She was sitting on the cinderblock porch outside her office, skimming the registration binder that Dennis Hatch had brought over from USAID. Sometime in the next few weeks she would be leading a small convoy through the southeast, delivering resettlement packages in advance of the planned repatriation of refugees. That is if the situation held—if the RUF honored the Lomé Accords, if the U.N. peacekeepers could hang onto their weapons, if the rainy season held off and her drivers stayed sober. If a hundred different things she couldn’t control came together at a single moment in time.

“I suppose,” she said absently, flipping pages. Each sheet contained the vital statistics for a single family. Age, height, weight, arm circumference—numerical stick figures.

“He sure must like you.” Dennis was looking through the door to her office, admiring the electrical inverter that Starkey had donated. “Is it possible the word ‘whipped’ could apply here?”

“I’m not clear how much seed rice is going into the package.”

“Well, we’re still elaborating our information on that.” After ten years in the development field, Dennis had mastered a sardonic form of bureaucratese that Jill found alternately funny and maddening.

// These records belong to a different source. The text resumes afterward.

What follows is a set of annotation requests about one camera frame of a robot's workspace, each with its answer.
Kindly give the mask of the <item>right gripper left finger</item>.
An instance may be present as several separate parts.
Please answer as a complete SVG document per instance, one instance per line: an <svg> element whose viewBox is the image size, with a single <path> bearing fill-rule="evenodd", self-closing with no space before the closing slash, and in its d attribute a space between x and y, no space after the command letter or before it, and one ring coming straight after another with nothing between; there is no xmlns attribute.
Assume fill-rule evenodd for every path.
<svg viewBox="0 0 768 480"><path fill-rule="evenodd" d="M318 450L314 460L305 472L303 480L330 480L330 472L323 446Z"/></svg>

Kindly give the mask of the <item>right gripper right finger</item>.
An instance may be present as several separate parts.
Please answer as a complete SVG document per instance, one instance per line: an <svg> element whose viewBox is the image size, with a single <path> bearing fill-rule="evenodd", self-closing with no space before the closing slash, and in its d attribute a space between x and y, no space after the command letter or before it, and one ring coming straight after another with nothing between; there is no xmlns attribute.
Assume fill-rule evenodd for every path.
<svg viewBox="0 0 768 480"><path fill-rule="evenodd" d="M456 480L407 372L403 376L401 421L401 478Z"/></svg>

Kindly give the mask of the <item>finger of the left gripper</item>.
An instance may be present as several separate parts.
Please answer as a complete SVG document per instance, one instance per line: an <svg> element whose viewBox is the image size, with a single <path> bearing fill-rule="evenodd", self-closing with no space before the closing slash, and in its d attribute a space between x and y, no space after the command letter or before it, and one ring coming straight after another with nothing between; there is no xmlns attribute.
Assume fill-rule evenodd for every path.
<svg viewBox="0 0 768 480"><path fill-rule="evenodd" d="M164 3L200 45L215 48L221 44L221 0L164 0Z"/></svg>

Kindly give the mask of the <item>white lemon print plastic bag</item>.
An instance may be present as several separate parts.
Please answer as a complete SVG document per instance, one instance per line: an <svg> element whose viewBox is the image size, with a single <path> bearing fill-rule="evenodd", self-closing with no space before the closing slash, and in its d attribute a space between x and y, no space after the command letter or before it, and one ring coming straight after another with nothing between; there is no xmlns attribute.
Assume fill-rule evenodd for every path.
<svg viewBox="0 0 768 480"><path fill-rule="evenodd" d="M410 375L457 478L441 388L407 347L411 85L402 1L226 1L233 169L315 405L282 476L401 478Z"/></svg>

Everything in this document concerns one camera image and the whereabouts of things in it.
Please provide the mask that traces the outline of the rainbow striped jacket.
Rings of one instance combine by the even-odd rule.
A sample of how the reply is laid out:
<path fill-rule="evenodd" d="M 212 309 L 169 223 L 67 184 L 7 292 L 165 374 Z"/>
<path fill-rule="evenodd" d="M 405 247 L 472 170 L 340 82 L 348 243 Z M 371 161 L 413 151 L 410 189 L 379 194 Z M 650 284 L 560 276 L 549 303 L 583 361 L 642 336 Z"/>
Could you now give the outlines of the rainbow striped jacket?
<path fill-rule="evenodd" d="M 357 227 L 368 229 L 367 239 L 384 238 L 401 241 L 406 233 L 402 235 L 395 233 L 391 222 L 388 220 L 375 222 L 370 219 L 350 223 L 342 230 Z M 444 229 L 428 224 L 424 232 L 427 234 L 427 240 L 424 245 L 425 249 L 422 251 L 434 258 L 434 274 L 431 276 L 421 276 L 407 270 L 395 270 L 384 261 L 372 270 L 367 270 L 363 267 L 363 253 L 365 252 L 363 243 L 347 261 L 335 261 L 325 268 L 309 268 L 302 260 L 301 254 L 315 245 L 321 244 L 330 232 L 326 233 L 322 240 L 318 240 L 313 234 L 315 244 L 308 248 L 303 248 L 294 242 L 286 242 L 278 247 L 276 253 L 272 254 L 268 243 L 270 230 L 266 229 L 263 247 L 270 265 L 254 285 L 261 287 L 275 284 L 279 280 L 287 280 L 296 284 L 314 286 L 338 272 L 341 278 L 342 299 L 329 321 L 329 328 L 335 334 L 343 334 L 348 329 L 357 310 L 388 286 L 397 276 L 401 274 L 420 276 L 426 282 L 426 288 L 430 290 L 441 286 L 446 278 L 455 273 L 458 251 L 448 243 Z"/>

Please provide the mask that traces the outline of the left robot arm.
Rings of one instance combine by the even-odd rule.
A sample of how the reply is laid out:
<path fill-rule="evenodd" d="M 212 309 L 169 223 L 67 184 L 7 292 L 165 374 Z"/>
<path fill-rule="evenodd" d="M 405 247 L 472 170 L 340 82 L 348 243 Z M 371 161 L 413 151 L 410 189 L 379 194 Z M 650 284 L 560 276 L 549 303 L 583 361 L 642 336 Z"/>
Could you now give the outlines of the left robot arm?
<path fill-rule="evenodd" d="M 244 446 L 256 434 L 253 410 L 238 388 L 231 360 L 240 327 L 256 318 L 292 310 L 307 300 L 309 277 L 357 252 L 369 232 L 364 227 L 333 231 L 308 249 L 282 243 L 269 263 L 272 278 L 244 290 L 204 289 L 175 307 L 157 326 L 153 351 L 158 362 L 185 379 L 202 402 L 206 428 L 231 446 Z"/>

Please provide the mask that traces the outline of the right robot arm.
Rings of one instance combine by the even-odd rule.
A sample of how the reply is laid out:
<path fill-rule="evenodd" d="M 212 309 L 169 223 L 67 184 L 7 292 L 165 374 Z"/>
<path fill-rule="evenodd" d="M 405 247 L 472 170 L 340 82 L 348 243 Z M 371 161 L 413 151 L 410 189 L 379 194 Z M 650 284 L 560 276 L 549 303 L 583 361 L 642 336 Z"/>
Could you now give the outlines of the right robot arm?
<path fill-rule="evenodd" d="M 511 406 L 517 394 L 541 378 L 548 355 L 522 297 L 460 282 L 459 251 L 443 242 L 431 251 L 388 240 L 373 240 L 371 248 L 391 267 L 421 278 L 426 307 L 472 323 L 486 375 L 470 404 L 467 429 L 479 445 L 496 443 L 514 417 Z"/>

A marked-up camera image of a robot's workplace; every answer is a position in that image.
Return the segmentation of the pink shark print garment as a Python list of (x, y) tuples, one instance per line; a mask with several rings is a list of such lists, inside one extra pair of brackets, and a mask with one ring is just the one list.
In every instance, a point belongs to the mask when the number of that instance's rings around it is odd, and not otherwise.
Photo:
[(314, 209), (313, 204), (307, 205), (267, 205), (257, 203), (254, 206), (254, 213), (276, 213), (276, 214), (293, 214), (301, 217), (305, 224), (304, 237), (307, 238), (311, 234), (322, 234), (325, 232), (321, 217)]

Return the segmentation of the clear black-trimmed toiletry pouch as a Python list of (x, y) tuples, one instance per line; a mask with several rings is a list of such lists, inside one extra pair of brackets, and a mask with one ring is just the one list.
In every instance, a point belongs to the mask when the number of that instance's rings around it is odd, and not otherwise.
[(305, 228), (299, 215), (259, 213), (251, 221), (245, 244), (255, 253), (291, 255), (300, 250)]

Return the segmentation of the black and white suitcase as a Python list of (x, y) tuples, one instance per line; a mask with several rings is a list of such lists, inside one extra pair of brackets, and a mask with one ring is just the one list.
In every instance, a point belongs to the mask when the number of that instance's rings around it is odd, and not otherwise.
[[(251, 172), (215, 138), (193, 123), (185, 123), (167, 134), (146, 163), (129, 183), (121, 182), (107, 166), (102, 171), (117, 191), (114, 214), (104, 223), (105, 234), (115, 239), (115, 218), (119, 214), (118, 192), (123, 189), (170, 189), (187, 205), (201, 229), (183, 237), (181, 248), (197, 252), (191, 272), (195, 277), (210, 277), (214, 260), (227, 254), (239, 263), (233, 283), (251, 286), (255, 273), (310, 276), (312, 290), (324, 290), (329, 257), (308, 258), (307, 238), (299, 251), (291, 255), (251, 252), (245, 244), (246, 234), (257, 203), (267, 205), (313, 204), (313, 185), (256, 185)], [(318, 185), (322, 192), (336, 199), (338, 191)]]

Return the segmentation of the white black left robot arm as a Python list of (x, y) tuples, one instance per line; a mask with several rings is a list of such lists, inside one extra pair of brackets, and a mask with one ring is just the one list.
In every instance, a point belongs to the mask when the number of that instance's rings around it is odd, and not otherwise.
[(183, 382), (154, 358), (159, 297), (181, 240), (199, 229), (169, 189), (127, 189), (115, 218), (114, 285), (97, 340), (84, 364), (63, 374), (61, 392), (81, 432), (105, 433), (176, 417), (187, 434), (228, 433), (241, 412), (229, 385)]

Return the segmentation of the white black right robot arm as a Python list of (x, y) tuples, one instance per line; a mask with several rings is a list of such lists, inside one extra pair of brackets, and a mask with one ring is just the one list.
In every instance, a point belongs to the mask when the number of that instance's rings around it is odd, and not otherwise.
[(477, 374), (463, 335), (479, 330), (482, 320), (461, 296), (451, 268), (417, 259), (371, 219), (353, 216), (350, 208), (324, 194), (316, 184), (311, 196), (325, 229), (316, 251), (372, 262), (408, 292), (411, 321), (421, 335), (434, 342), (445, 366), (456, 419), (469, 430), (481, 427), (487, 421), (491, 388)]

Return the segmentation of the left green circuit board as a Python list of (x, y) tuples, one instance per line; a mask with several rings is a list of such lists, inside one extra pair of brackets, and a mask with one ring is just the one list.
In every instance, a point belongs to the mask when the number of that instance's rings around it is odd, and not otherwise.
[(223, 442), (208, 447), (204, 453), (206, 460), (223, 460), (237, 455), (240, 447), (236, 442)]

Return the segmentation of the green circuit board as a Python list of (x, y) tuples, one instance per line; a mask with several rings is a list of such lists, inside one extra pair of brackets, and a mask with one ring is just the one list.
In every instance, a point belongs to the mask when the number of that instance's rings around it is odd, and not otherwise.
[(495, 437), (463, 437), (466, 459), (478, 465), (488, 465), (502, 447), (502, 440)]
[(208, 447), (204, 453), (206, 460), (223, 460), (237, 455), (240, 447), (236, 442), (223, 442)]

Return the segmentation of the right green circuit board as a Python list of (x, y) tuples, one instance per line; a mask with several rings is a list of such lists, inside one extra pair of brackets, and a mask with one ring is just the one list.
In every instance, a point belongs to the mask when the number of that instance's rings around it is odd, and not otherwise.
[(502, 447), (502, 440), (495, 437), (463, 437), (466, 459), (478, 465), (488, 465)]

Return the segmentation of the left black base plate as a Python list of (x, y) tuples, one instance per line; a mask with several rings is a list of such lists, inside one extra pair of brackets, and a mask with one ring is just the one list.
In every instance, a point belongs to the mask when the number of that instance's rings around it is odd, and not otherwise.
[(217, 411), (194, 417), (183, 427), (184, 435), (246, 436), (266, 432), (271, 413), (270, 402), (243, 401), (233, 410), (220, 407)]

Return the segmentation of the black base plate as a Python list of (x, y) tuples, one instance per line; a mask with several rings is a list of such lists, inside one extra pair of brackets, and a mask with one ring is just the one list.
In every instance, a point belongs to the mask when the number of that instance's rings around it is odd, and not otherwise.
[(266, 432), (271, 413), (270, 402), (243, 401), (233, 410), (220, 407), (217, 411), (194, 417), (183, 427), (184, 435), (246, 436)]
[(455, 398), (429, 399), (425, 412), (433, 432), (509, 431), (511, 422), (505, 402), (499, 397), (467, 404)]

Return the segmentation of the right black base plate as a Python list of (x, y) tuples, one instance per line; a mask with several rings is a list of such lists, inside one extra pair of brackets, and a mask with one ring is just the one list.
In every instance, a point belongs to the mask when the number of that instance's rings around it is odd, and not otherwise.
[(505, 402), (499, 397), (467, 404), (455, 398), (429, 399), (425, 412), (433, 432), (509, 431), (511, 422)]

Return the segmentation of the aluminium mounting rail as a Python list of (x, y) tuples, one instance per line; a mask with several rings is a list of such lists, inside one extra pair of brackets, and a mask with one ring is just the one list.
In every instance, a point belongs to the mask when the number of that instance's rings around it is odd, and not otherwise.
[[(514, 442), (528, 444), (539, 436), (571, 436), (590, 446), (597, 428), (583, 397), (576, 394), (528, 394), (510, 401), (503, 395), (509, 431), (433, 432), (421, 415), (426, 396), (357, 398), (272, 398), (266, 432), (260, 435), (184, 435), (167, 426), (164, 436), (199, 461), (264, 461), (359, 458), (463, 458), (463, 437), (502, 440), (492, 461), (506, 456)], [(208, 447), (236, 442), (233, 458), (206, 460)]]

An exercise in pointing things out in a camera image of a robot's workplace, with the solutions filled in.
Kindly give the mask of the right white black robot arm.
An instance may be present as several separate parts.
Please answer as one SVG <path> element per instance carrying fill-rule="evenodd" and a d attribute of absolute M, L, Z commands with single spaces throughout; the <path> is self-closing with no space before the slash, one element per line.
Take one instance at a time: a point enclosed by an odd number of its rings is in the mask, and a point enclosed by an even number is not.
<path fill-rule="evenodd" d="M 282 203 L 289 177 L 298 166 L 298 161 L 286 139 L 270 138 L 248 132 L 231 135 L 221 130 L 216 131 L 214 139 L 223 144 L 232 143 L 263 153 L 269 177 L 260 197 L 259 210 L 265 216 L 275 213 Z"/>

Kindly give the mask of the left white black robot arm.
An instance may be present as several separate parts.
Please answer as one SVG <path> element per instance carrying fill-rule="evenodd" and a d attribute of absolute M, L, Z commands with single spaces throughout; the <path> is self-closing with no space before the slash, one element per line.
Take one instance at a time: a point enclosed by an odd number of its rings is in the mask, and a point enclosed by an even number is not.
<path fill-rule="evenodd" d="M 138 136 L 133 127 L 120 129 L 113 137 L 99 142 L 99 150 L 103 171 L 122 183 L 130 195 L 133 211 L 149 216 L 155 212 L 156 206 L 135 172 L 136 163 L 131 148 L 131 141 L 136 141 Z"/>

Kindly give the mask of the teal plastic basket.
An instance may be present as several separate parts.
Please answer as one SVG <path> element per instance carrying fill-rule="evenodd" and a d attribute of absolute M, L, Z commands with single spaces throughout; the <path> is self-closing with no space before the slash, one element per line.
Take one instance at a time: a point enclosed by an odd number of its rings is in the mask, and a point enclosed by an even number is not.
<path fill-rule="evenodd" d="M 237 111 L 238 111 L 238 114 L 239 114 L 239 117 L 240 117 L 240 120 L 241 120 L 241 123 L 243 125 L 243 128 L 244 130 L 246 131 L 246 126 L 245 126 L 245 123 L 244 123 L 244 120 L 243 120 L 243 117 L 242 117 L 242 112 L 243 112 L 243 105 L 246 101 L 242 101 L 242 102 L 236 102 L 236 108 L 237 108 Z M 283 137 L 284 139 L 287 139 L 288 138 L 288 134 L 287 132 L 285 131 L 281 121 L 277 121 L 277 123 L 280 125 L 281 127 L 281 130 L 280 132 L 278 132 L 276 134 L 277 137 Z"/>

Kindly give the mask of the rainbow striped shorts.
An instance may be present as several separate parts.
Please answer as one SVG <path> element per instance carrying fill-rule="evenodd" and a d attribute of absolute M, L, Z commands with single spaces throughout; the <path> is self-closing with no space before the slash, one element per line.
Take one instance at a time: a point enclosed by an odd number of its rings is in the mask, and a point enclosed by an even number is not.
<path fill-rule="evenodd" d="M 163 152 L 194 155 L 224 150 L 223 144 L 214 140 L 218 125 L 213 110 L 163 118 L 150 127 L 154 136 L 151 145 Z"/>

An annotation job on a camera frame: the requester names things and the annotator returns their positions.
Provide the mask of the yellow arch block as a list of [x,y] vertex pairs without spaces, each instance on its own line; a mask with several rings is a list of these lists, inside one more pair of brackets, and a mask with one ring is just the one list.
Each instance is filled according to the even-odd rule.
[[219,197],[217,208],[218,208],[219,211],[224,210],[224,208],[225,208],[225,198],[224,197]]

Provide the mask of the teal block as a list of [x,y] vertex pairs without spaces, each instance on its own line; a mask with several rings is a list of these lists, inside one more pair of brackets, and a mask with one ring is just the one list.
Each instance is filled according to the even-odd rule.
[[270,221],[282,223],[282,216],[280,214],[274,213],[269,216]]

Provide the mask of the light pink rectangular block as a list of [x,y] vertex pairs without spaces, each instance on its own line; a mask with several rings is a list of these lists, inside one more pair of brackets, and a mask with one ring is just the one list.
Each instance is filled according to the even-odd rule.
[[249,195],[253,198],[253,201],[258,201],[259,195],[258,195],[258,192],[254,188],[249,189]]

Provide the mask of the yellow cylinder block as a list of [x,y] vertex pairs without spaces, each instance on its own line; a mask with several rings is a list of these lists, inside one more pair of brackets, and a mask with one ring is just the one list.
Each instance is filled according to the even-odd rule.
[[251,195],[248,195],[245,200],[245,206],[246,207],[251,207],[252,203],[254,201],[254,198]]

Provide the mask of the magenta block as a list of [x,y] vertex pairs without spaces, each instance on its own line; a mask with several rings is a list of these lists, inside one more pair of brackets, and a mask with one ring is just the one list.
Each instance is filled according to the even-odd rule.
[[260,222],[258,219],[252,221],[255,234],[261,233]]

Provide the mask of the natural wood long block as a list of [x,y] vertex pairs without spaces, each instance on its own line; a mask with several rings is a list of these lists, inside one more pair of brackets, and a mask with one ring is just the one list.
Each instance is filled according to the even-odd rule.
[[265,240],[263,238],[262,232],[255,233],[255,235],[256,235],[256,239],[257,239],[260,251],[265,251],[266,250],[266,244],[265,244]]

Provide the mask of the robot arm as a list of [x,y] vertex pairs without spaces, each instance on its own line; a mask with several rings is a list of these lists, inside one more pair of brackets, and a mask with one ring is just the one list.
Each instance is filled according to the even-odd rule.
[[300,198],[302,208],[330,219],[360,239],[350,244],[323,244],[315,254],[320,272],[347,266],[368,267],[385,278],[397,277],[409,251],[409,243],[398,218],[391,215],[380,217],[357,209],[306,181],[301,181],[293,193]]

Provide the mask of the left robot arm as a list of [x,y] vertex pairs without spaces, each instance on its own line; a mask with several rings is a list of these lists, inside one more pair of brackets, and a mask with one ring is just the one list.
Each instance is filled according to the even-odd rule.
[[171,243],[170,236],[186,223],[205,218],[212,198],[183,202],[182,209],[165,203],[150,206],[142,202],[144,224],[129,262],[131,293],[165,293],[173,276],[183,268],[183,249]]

“Can you even give me a definite date?”

“Negative.”

Dennis folded himself into the straw-bottomed chair beside Jill’s. He had the lean, near-haggard body of a fanatic runner, and was good-looking in a nerdy sort of way, which was more or less Jill’s type. His intelligence and contempt for authority made him her natural ally inside the system, and since he’d arrived in-country a year ago their friendship kept threatening to be something more. But their timing was off, their rhythm, the intangible whatever; all those late nights they’d sat up talking and drinking, and he could never bring himself to make a pass. She knew he wasn’t gay, so what did that make him? Barely relevant, that’s how it struck her lately.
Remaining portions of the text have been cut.